La rencontre

J’étais tellement impatiente de les rencontrer !

Cela faisait longtemps que j’en rêvais et pourtant je savais que je devais être patiente… car mon empressement risquait d’être mal perçu.

Au bout de 2 semaines d’immersion de la savane africaine, des villageois m’ont enfin proposé de rencontrer leur roi…je n’ai même pas réfléchi, me voilà, prête à cette rencontre, briefée sur les coutumes à respecter, équipée d’un symbole de reconnaissance de la tribu : un symbole de pouvoir, pour se faire accepter d’égal à égal.

Ce n’était ni un sceptre ni un bâton, mais une simple baguette, ni ornée ni décorée. Un symbole de domination.

J’arrive enfin devant lui. Sa sœur, à ses côtés.

J’avance prudemment, attentive, intimidée, bien droite comme on me l’avait recommandé.

Dès le premier regard, j’ai su : inutile le bâton séché, inutile la distance imposée : si elle n’était pas intéressée par cette rencontre, lui en revanche, me regardait sereinement avancer.

Je fus aussitôt envahie d’une certitude : je n’avais rien à craindre de lui. Et il savait qu’il n’avait rien à craindre de moi. Petit à petit j’enfreignais toutes les règles que l’on m’avait demandé de respecter, je me retrouvais, proche, trop proche, à sa merci : à quelques secondes de la mort, à portée d’un coup de pattes brutal et inattendu, avec lequel le Roi des animaux pouvait sans effort ni avertissement me tuer.

Contre lui j’ai senti. J’ai senti qu’à cet instant précis, les règles du jeu étaient différentes de toutes celles que j’avais connues jusqu’à présent. Et c’était à moi de les découvrir. Ce n’était, pour la première fois, pas moi qui dominait, qui décidait, c’était lui.
Lui qui acceptait que je l’approche, que je le touche, enfouisse mes doigts dans la fourrure rêche et dense.
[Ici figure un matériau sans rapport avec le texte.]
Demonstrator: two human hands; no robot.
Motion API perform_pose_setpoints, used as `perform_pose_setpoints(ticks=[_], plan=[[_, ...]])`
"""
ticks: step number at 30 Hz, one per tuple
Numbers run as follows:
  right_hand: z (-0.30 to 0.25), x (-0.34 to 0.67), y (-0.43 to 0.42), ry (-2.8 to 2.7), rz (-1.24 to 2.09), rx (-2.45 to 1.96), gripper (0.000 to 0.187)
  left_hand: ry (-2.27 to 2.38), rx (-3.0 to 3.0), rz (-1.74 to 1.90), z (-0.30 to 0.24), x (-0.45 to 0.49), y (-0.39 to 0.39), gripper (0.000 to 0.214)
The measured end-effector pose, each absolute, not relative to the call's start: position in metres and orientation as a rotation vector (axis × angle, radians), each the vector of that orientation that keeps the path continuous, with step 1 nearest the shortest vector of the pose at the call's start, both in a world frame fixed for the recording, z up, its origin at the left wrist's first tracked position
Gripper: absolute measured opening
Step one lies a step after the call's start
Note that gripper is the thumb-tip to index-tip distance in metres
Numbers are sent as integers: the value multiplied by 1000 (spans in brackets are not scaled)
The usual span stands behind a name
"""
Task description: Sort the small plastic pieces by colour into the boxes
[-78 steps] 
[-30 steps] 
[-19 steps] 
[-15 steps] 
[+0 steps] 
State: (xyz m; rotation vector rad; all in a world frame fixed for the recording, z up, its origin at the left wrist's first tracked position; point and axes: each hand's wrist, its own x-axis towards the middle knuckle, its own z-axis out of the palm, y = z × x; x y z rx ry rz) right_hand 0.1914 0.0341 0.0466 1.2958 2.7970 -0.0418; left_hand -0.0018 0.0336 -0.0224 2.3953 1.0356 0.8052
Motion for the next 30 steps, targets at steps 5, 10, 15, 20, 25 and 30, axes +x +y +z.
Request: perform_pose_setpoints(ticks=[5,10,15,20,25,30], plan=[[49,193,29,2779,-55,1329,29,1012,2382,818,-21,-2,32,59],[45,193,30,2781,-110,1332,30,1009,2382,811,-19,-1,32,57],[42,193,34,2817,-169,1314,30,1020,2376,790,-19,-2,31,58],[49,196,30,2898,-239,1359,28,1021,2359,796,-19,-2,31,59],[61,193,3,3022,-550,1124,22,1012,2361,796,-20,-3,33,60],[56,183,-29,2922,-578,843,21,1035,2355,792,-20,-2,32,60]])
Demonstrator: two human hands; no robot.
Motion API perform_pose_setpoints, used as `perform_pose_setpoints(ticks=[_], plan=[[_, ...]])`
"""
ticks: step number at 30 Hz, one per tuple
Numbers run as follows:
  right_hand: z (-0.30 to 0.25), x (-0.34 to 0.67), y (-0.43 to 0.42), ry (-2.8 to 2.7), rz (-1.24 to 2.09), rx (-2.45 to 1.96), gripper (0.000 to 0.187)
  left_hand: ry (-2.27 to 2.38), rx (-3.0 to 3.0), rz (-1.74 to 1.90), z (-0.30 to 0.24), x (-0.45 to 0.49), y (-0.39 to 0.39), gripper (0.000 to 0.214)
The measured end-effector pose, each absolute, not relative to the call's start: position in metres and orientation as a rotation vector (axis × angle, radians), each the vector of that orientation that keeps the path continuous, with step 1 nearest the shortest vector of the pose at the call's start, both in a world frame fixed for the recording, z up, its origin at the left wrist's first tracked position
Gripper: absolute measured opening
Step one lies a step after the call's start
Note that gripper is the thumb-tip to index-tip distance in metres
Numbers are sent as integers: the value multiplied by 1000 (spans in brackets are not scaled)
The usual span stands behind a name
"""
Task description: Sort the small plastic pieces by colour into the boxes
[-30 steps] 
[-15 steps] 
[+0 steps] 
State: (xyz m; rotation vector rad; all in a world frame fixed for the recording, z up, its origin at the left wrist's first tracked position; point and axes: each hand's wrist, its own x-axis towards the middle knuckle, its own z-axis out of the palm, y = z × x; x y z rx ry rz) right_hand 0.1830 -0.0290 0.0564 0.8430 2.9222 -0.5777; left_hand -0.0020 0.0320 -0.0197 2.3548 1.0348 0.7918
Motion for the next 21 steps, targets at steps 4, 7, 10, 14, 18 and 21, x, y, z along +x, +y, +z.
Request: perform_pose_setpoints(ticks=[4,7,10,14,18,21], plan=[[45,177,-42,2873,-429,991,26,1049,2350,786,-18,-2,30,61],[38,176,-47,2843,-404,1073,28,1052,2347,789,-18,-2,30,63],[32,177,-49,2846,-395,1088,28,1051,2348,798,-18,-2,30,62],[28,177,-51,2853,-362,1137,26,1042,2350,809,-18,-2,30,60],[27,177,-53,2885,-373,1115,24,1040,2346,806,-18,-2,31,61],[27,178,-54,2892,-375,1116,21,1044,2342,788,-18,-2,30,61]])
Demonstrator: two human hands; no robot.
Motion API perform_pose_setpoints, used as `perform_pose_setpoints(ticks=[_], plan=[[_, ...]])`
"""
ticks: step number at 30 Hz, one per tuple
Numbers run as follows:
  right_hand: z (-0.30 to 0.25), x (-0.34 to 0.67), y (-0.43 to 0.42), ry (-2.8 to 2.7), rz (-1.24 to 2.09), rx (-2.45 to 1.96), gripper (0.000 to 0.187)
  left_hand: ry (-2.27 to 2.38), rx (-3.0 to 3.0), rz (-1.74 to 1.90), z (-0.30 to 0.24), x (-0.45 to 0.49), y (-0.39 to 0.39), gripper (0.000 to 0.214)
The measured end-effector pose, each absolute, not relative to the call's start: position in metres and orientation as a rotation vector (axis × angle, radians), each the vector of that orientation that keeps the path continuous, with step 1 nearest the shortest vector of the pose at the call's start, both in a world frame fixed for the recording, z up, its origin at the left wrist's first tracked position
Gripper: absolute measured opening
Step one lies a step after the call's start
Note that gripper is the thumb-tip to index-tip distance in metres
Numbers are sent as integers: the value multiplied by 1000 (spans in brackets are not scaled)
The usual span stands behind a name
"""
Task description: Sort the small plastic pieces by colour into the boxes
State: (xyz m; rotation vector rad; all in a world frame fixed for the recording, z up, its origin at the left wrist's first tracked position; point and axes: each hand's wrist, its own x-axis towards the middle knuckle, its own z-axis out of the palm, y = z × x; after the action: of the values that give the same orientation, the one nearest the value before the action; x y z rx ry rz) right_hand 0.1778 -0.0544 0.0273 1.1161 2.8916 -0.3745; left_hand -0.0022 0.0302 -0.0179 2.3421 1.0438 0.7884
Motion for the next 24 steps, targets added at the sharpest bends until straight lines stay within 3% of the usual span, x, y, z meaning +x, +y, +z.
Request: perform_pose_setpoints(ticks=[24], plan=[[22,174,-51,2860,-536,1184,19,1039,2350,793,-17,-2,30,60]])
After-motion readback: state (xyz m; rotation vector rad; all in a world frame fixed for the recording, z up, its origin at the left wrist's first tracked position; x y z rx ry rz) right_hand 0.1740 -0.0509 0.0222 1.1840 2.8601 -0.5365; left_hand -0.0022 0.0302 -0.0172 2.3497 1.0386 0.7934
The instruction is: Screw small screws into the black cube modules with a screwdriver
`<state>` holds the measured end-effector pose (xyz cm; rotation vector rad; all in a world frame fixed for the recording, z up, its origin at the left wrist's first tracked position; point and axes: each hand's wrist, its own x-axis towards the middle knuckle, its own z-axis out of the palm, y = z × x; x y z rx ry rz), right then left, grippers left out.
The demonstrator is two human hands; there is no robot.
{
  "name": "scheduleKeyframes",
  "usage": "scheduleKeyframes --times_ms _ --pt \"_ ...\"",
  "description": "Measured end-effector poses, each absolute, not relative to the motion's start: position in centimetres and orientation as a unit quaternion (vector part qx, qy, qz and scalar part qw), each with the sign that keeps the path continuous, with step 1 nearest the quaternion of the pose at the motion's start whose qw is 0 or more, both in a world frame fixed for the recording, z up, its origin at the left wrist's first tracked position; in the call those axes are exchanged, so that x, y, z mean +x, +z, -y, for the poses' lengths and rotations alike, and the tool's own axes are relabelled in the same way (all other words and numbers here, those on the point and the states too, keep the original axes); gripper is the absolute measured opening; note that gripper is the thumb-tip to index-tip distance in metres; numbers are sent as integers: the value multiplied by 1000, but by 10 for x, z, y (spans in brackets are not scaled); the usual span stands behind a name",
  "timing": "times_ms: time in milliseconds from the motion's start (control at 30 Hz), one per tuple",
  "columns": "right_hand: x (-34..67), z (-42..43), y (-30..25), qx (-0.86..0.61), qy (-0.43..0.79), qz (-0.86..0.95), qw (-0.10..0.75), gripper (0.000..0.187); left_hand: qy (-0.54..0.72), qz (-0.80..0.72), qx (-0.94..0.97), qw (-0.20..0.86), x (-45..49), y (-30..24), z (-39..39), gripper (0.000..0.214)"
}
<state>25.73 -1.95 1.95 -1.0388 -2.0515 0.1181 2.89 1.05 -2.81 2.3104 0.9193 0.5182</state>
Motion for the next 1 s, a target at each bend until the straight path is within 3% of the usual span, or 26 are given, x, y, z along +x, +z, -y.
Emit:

Et je sentais qu’il appréciait ce contact. Il aimait et j’étais en sécurité malgré les yeux blancs que roulaient les villageois mécontents de ma témérité qui enfreignait les règles de la relation Homme/Lion.

J’ai senti sa force extraordinaire, sauvage, qui m’a peu à peu enveloppée, une puissance brute pourtant accompagnée de douceur : le lion m’avait acceptée.

Et j’étais, à ce moment précis, la plus heureuse des animaux humains.

Ce jour-là, j’ai découvert une autre forme de communication, s’appuyant sur la curiosité, l’ouverture, et le ressenti de l’Autre, et ce jour-là, j’ai compris que nous, les humains, avions perdu un morceau de notre humanité dans cette part animale que nous avions délaissée. Nous avions perdu ce que j’appelle notre « hyperanimalité ».

L’hyperanimalité, cette capacité à décrypter et interagir de façon adaptée avec notre environnement sans passer par le raisonnement, ou la pensée analytique. C’est un atout essentiel pour nous adapter au monde de demain, un monde qui bouge vite, un monde digital, un monde interconnecté. L’hyperanimalité nous permet de réagir vite, dans les situations critiques, lorsque la décision est urgente, ou dans les situations inédites.

Ces aptitudes se regroupent en deux grandes catégories :  l’intuition, dans l’action ou la décision, et l’instinct relationnel souvent réduit à la fameuse première impression.

Si le monde militaire et scientifique s’intéresse depuis quelques années à ces aptitudes, elles gardent encore bien des secrets sur leur fonctionnement physiologique. Pourtant 82 prix Nobel sur 93 ont reconnu que leurs découvertes avaient été faites grâce à l’intuition, tout comme 53,6 % des chefs d’entreprise admettent prendre ainsi leurs décisions…

« Le mental intuitif est un don sacré et le mental rationnel est un serviteur fidèle. Nous avons créé une société qui honore le serviteur et a oublié le don. » Albert Einstein.